Markets aren’t perfect – but are far better than the alternative
MOST economists have a limited shelf life. I suspect that Thomas Piketty, the fashionable French socialist whose book on wealth and inequality is topping the charts, will ultimately fall into that category. Gary Becker, a brilliant US Nobel Prize winner in economics who died on Saturday, is the exact opposite: he will continue to influence the way we think for centuries to come.
Becker specialised in showing how markets, while imperfect, work better than government intervention. It is a shame he was never unleashed of some of today’s wooly thinkers here in Britain. There is no way that he would ever have agreed with those who feel that the government should intervene in Pfizer’s bid for Astrazeneca. Shareholders should decide, not politicians; countries should introduce the right policies to make sure that economies prosper, grow and create jobs, not seek to direct corporate decisions. Of course, markets do get it wrong – but political interference, on average, is far worse. As Becker rightly put it, “the recommendation of government intervention does not follow from the demonstration that government intervention could improve matters”; to argue otherwise is to have committed a non-sequitur or to have made the incorrect assumption that politicians have not only superior knowledge but also no interest in buying votes or pandering to the electorate.

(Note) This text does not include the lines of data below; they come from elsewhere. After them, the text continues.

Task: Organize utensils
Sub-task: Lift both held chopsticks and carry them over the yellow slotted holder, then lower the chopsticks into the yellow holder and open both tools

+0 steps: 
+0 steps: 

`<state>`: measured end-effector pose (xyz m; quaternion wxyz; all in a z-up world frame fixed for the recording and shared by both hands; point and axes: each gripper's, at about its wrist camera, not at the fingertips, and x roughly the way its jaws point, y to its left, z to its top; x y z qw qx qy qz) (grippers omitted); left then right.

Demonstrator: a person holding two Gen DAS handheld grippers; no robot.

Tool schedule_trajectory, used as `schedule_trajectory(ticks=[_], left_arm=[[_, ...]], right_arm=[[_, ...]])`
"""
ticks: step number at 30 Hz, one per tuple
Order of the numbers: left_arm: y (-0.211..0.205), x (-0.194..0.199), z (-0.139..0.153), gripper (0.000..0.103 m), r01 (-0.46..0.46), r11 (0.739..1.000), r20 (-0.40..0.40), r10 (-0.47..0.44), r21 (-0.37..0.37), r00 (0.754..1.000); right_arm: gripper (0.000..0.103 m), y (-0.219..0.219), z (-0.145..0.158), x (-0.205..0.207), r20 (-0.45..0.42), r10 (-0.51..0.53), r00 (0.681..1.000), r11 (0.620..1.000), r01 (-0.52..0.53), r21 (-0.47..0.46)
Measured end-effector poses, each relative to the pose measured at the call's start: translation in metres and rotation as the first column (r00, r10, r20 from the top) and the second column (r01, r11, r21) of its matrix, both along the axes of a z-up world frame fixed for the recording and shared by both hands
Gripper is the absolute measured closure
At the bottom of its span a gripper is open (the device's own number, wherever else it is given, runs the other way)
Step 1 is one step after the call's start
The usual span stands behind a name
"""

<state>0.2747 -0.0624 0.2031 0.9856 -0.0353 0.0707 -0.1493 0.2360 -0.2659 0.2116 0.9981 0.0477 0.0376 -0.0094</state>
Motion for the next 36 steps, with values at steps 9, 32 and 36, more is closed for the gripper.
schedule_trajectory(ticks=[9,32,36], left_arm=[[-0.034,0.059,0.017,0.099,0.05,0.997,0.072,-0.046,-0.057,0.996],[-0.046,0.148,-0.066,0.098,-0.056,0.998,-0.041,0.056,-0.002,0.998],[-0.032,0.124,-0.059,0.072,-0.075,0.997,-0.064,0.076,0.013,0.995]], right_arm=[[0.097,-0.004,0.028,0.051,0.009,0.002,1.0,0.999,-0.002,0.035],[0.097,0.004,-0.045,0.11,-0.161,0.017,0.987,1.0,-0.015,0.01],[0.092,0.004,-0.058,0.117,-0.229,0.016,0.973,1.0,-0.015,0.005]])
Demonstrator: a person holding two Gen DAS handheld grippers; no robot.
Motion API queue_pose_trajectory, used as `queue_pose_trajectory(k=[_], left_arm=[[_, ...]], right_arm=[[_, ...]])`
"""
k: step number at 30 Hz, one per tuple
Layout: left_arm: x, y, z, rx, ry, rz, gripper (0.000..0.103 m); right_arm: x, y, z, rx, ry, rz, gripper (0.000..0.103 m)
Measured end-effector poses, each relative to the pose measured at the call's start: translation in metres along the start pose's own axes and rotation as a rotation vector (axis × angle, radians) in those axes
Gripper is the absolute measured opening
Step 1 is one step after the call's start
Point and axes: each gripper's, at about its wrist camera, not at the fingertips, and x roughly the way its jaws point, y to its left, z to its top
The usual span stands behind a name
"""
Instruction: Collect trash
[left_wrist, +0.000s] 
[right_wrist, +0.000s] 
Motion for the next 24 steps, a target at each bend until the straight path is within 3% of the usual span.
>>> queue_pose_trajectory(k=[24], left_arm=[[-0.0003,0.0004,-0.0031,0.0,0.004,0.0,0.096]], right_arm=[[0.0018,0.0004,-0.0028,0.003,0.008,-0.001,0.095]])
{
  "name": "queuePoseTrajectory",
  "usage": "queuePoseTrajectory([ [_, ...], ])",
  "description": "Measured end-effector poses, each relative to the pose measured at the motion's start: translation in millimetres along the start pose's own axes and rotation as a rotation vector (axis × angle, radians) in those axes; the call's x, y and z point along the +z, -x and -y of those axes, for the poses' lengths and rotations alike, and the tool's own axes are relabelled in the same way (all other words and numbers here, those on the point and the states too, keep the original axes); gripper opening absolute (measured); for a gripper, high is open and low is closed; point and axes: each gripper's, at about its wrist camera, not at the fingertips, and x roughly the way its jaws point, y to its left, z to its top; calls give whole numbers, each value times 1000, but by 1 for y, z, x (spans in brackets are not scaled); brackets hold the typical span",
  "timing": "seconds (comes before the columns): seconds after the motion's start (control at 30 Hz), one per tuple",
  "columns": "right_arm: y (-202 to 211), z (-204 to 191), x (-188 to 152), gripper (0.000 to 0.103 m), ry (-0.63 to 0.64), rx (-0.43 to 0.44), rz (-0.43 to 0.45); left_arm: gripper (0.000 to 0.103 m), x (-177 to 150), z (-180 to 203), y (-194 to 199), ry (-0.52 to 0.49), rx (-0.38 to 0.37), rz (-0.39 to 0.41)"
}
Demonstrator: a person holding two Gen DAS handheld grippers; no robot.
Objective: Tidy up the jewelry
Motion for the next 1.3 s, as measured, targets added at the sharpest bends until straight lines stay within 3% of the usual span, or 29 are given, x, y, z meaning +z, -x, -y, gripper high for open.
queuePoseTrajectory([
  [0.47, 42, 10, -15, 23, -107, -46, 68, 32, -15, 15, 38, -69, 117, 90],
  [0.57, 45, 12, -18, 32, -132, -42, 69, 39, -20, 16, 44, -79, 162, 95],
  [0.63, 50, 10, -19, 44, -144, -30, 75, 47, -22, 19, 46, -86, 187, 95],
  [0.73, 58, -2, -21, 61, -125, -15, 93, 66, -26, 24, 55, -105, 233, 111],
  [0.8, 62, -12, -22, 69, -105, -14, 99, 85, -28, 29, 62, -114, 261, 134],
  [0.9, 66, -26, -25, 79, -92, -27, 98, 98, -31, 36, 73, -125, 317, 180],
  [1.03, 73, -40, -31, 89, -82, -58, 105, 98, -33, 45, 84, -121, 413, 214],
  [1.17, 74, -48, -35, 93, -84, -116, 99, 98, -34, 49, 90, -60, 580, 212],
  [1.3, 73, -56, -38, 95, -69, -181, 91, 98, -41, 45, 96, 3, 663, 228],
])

Becker made his academic name by extending microeconomic reasoning into a series of new areas, including crime, family life and education. He showed that criminals respond to incentives – that the higher the probability of detection and the higher the expected cost of being caught, the less crime we get, for a given propensity towards law-breaking, and vice versa. This helped revolutionise criminal policy, and the spread of a more rational approach towards crime-busting and law enforcement is one central reason why crime has fallen in the UK and the US, especially in urban areas such as London and New York.

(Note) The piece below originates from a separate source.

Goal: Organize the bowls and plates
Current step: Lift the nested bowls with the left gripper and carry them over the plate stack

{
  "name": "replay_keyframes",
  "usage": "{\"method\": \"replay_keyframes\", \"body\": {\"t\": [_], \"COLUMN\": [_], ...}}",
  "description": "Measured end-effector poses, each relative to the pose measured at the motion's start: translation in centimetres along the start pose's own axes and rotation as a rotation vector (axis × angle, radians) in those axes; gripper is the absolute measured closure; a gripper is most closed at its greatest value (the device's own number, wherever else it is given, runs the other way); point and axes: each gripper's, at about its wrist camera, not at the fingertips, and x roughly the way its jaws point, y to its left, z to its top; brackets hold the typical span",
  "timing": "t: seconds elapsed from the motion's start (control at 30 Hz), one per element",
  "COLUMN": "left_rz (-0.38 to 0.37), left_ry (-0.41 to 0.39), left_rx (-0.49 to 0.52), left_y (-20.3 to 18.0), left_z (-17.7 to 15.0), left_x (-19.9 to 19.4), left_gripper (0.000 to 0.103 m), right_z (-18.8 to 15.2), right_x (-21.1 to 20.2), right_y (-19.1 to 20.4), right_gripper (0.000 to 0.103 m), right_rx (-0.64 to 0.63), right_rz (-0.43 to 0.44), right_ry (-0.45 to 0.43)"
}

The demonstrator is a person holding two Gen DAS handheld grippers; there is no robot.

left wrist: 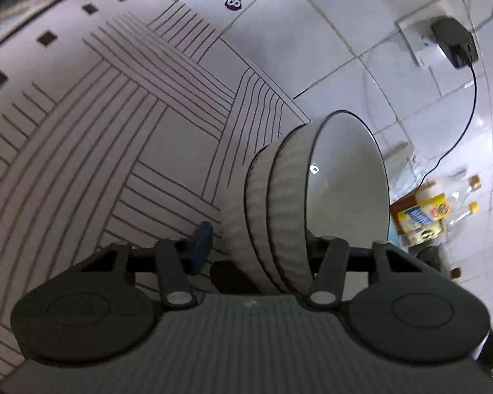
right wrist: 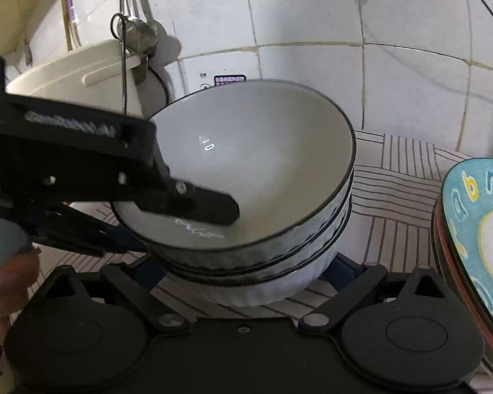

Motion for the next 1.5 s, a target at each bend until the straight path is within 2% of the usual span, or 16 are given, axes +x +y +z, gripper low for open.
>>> {"method": "replay_keyframes", "body": {"t": [0.43, 0.73, 0.97, 1.1, 1.5], "left_rz": [0.016, 0.012, -0.017, -0.007, -0.092], "left_ry": [-0.033, -0.047, -0.027, -0.015, 0.043], "left_rx": [0.068, 0.133, 0.195, 0.232, 0.261], "left_y": [-1.4, -3.7, -7.4, -10.0, -15.8], "left_z": [-0.7, -1.4, -2.5, -3.7, -4.9], "left_x": [-0.2, -3.0, -4.7, -4.7, -1.6], "left_gripper": [0.052, 0.052, 0.052, 0.052, 0.052], "right_z": [0.7, -0.2, -0.7, -0.6, 0.0], "right_x": [0.8, -1.8, -6.2, -8.5, -13.2], "right_y": [-0.9, -0.2, 0.0, -0.5, -4.5], "right_gripper": [0.003, 0.003, 0.004, 0.004, 0.004], "right_rx": [-0.054, -0.060, -0.040, -0.022, -0.006], "right_rz": [0.057, 0.052, 0.012, -0.015, -0.120], "right_ry": [0.019, -0.058, -0.133, -0.145, -0.175]}}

Becker also showed that education is a form of human capital and is often more valuable, in terms of generating a rate of return, than traditional, physical assets. Parents and individuals who invest in education and skills are well aware of this – in fact, rate of return calculations are second nature for anybody planning an MBA. But such ideas need to become ubiquitous to make sure young people don’t go to university for the wrong reasons, or end up studying the wrong courses.

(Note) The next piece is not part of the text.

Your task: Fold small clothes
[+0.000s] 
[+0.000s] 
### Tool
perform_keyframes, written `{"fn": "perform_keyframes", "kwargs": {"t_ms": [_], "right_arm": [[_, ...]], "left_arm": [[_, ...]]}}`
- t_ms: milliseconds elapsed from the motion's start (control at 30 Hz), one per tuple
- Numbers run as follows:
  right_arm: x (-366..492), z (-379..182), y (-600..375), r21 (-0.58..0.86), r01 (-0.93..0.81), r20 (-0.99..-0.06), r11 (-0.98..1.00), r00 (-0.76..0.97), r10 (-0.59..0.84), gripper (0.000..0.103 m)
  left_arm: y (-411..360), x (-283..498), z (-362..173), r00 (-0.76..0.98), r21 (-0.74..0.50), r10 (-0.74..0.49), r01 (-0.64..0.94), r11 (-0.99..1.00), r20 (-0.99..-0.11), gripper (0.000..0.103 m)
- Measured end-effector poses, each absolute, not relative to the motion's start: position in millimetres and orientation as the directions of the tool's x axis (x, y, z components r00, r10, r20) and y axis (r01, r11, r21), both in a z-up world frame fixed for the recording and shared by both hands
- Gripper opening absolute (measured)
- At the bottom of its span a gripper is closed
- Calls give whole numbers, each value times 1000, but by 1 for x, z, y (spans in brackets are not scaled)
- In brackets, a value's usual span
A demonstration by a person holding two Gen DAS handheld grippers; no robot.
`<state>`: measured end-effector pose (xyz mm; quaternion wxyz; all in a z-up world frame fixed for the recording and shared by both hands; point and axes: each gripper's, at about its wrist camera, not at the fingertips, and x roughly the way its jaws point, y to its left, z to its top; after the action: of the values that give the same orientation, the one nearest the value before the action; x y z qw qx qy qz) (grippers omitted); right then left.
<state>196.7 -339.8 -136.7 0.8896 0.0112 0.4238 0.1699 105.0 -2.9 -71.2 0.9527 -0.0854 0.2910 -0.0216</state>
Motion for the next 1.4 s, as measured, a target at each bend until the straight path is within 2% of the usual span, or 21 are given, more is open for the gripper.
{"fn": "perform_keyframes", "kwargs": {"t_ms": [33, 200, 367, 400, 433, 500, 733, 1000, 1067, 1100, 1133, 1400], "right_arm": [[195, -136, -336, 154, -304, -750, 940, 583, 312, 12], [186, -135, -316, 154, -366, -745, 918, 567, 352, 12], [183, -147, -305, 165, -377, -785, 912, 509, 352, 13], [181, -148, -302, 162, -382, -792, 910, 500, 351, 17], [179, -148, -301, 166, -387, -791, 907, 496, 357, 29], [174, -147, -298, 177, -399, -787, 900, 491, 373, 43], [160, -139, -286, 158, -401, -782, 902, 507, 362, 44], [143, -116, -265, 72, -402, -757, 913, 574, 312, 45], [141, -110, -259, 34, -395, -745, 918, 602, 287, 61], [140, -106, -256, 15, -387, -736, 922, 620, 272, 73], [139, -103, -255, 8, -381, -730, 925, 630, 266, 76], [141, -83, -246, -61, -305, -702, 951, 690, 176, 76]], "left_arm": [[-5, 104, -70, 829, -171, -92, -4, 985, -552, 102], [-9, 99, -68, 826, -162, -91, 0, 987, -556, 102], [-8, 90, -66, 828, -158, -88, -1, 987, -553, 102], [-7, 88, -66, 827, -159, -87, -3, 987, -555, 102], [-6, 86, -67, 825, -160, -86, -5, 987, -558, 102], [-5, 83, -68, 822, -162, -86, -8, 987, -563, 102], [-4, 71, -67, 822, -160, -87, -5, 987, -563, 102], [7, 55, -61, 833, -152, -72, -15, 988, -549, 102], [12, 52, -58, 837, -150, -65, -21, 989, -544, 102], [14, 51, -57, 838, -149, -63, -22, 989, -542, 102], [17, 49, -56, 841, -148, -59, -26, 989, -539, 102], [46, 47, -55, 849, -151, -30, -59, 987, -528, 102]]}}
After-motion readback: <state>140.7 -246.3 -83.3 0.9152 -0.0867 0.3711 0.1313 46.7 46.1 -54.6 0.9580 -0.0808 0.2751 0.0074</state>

But Becker’s work as a commentator shows why free-market economists, classical liberals and libertarians don’t fit into some of the traditional boxes of contemporary politics. Take Becker’s last two blogs. In the most recent, Becker called for the ending of trade sanctions on Cuba; in the penultimate he called for the legalisation of marijuana. These are policies usually embraced by the “left” and rejected by the “right”; and yet Becker was inevitably described as a right-winger.
In reality, he simply applied his principles consistently. He argued that “powerful drug cartels … have made enormous profits from their trafficking in drugs. The Mexican government’s battles with these cartels have caused tens of thousands of deaths, and wholesale corruption of Mexican police… The trend toward legalization of marijuana in America is lowering the profitability of Mexican cartels and weakening their hold over the Mexican population.” As to Cuba, he argued that the embargo had provided politicians with an excuse for the poor performance of their economy, in reality due to the destructive effect of socialism: “Free trade is a principle that the United States should follow except in extraordinary circumstances…such a move [would put] added pressure on the Cuban government to end its failed experiment with communism.”
It is such a shame he never got the opportunity to tear today’s British protectionists to shreds on Astrazeneca.